Lines below containing the word "Provide" should be copied out.

[Data extracted from a collection]
--
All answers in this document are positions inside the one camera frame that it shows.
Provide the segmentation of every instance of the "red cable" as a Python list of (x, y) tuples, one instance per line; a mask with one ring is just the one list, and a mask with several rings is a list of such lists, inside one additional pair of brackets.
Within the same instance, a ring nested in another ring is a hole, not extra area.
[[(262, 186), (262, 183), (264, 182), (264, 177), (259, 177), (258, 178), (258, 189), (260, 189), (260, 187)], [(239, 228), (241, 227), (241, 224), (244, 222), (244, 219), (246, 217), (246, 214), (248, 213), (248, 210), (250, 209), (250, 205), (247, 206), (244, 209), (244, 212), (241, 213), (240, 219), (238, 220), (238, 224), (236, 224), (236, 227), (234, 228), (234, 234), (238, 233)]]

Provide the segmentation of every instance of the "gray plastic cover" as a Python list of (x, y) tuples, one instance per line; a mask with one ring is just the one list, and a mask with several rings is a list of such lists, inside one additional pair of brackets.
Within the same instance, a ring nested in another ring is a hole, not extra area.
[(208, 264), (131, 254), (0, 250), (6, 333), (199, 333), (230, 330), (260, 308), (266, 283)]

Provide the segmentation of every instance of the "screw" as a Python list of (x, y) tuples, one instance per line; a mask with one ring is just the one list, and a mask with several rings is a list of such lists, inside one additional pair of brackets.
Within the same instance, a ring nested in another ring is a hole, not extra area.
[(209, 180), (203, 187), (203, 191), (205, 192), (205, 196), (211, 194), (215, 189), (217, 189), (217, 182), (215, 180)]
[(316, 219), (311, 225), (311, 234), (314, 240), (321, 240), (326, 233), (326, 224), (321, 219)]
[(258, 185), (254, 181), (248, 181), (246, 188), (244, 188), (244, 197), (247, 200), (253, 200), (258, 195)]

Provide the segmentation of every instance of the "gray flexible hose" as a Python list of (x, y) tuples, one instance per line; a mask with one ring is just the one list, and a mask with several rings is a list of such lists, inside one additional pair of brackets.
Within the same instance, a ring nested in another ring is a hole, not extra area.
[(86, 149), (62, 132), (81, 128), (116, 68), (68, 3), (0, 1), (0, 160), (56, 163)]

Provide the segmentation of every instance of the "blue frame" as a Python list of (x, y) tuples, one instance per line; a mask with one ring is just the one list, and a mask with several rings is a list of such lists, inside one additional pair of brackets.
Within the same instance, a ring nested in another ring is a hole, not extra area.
--
• Answer space
Provide the segmentation of every instance of the "red cable" as a Python list of (x, y) tuples, one instance per line; a mask with one ring is just the one list, and a mask with several rings is a list of such lists, inside one additional pair of brackets.
Provide the segmentation of every instance of the "gray plastic cover" as a Python list of (x, y) tuples, one instance per line; a mask with one ring is just the one list, and a mask with several rings is a list of such lists, inside one additional pair of brackets.
Provide the segmentation of every instance of the "screw" as a Python list of (x, y) tuples, one instance per line; a mask with one ring is just the one list, and a mask with several rings is a list of such lists, inside one additional pair of brackets.
Provide the segmentation of every instance of the "gray flexible hose" as a Python list of (x, y) tuples, one instance per line; a mask with one ring is just the one list, and a mask with several rings is a list of such lists, inside one additional pair of brackets.
Provide the segmentation of every instance of the "blue frame" as a Python list of (x, y) tuples, one instance per line; a mask with one ring is just the one list, and a mask with several rings is a list of such lists, inside one additional pair of brackets.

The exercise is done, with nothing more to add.